> [EXERCISE BRIEF]:
What you return should be the lines from the first line of the records below through the line holding "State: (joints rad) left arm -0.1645", unchanged.
*** Opening SUPPLIED MATERIAL ***
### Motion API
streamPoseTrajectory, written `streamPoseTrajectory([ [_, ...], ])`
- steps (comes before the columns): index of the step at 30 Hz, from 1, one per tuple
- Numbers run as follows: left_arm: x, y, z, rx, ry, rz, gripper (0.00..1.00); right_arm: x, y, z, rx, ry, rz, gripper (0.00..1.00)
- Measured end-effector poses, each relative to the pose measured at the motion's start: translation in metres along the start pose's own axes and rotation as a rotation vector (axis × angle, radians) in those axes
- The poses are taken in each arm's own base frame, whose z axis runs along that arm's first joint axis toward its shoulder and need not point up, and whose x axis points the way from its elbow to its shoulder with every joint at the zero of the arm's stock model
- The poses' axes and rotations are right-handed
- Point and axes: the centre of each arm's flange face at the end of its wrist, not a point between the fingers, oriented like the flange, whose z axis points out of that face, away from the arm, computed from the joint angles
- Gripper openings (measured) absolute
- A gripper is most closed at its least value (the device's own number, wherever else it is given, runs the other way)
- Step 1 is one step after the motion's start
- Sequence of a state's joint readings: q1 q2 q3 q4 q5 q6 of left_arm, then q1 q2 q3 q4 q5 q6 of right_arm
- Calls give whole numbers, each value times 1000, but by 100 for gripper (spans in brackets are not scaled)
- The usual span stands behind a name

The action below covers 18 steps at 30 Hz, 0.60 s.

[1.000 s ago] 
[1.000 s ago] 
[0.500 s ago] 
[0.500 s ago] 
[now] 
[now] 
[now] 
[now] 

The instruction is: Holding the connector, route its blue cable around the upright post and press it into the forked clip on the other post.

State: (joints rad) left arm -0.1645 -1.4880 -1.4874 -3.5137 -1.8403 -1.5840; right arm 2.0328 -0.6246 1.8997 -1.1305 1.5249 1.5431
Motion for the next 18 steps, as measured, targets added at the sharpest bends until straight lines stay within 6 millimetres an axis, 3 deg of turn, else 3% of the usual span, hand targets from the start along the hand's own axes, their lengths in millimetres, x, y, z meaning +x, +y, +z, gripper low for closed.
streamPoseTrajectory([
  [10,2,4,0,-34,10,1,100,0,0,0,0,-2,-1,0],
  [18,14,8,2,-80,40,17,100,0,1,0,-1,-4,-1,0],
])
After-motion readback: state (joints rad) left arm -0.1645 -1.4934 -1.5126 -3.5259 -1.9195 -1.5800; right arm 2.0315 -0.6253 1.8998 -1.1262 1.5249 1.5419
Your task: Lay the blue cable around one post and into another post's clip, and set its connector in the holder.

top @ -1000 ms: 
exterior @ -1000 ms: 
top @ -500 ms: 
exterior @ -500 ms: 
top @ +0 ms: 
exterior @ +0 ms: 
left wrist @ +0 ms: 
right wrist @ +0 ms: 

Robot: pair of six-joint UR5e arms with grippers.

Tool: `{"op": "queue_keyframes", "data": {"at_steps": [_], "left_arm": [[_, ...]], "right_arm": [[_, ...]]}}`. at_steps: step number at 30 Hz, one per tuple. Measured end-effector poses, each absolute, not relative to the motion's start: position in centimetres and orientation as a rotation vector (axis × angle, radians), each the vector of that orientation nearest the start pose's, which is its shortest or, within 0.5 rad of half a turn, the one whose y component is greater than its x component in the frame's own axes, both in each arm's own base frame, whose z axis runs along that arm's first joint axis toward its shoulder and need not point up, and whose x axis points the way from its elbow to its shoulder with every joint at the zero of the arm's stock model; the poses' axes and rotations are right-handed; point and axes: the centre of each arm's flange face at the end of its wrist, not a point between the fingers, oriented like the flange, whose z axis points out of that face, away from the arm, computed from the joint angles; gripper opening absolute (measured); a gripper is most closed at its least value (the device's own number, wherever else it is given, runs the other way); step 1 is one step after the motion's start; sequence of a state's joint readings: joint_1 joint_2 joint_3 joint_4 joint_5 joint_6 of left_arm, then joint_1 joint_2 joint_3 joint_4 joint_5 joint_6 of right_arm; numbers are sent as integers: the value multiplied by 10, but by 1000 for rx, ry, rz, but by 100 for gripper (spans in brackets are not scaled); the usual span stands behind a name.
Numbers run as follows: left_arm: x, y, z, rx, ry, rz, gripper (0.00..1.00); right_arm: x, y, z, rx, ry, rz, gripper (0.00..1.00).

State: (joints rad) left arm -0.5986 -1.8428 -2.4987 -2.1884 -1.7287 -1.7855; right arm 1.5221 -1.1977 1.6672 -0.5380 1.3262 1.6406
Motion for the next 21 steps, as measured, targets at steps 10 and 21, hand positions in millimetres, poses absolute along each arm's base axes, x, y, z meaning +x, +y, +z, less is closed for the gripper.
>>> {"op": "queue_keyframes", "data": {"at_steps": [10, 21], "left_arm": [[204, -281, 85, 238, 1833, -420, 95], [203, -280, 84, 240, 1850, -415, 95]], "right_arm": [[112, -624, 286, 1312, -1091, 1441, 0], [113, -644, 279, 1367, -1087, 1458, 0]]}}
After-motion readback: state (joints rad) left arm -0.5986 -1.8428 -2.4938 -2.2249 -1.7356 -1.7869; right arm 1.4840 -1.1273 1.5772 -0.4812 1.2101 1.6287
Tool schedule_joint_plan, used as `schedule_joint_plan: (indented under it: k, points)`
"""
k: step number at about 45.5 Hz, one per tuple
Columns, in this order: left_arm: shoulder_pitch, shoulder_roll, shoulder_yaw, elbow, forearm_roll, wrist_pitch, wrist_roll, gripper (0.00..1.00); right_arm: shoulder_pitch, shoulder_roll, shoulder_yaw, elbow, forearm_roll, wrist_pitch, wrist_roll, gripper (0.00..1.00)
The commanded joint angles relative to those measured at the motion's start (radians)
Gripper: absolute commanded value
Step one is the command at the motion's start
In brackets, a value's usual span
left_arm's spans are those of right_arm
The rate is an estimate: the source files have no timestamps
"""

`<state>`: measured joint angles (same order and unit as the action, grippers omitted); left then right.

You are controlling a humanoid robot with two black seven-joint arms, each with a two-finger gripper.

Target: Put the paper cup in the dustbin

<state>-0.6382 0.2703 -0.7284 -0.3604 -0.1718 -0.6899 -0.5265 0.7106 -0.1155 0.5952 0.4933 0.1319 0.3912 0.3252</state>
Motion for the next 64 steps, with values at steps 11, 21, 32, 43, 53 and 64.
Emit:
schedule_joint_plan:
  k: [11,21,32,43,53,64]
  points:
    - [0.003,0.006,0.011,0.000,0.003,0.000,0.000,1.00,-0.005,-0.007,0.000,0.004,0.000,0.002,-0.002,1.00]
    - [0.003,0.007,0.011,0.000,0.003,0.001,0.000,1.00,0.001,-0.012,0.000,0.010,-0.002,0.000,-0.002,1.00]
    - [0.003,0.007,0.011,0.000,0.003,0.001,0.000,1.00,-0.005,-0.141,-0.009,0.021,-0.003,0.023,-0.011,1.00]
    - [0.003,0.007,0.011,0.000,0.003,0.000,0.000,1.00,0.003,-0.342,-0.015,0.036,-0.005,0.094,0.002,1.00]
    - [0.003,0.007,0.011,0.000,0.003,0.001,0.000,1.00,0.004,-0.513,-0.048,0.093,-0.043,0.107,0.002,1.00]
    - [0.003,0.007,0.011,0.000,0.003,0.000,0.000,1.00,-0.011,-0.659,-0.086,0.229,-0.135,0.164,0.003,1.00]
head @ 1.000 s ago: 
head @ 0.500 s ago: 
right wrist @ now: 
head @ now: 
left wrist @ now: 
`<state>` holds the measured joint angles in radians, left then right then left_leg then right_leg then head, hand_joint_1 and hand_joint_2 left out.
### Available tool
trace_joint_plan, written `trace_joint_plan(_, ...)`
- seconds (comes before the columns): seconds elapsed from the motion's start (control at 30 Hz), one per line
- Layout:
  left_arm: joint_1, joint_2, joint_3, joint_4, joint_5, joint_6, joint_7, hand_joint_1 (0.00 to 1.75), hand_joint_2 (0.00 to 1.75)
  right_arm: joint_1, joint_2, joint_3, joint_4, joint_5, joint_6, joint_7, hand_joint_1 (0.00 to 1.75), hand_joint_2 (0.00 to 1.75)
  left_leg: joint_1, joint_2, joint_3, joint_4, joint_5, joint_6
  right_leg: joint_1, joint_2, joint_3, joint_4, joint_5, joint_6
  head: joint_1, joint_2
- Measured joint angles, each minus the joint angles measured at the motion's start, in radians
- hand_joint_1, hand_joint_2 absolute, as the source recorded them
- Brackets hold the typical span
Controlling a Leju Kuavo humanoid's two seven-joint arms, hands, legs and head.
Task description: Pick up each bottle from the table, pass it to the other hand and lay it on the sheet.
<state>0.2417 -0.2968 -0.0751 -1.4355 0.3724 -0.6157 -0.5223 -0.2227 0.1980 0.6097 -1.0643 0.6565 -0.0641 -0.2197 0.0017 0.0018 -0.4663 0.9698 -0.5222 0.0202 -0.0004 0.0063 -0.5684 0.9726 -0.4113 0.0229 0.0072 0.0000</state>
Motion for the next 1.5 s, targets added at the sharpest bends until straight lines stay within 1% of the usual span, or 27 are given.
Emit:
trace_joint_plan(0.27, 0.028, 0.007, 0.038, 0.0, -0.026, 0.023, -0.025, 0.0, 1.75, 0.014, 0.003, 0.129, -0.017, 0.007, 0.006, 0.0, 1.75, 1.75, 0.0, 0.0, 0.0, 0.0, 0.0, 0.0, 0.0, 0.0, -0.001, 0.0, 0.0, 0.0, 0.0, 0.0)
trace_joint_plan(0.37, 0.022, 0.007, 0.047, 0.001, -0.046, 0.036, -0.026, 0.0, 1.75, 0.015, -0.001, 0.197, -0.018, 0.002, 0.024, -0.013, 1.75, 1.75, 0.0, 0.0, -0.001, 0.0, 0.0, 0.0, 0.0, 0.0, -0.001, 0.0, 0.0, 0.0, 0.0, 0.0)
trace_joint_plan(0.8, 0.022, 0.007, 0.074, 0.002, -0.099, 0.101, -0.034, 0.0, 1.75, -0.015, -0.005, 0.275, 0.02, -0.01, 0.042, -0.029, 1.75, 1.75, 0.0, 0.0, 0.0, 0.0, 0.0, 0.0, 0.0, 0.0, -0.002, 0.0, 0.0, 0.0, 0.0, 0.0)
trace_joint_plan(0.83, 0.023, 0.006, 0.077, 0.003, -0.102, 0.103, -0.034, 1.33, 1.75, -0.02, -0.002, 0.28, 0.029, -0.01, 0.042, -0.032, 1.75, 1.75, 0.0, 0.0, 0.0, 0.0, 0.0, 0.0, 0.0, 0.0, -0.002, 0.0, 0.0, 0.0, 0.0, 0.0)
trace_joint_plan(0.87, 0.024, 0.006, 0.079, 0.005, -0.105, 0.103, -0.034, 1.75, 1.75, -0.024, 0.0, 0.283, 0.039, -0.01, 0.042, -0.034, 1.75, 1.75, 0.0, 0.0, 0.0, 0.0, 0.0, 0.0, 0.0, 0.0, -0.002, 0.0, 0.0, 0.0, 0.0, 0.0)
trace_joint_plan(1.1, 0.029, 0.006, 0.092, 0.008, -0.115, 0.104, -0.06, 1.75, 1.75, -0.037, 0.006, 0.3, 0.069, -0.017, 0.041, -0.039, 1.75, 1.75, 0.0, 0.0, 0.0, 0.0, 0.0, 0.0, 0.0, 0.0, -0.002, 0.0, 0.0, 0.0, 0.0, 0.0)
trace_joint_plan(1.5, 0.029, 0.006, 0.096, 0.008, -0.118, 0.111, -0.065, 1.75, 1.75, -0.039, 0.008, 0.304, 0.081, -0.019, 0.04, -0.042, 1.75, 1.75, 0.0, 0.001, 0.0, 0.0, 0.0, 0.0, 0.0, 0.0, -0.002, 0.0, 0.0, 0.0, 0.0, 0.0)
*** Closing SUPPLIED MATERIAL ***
> [RESULT OF THIS EXERCISE]:
### Motion API
streamPoseTrajectory, written `streamPoseTrajectory([ [_, ...], ])`
- steps (comes before the columns): index of the step at 30 Hz, from 1, one per tuple
- Numbers run as follows: left_arm: x, y, z, rx, ry, rz, gripper (0.00..1.00); right_arm: x, y, z, rx, ry, rz, gripper (0.00..1.00)
- Measured end-effector poses, each relative to the pose measured at the motion's start: translation in metres along the start pose's own axes and rotation as a rotation vector (axis × angle, radians) in those axes
- The poses are taken in each arm's own base frame, whose z axis runs along that arm's first joint axis toward its shoulder and need not point up, and whose x axis points the way from its elbow to its shoulder with every joint at the zero of the arm's stock model
- The poses' axes and rotations are right-handed
- Point and axes: the centre of each arm's flange face at the end of its wrist, not a point between the fingers, oriented like the flange, whose z axis points out of that face, away from the arm, computed from the joint angles
- Gripper openings (measured) absolute
- A gripper is most closed at its least value (the device's own number, wherever else it is given, runs the other way)
- Step 1 is one step after the motion's start
- Sequence of a state's joint readings: q1 q2 q3 q4 q5 q6 of left_arm, then q1 q2 q3 q4 q5 q6 of right_arm
- Calls give whole numbers, each value times 1000, but by 100 for gripper (spans in brackets are not scaled)
- The usual span stands behind a name

The action below covers 18 steps at 30 Hz, 0.60 s.

[1.000 s ago] 
[1.000 s ago] 
[0.500 s ago] 
[0.500 s ago] 
[now] 
[now] 
[now] 
[now] 

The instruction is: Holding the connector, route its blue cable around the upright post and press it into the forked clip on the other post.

State: (joints rad) left arm -0.1645 -1.4880 -1.4874 -3.5137 -1.8403 -1.5840; right arm 2.0328 -0.6246 1.8997 -1.1305 1.5249 1.5431

The answer is complete.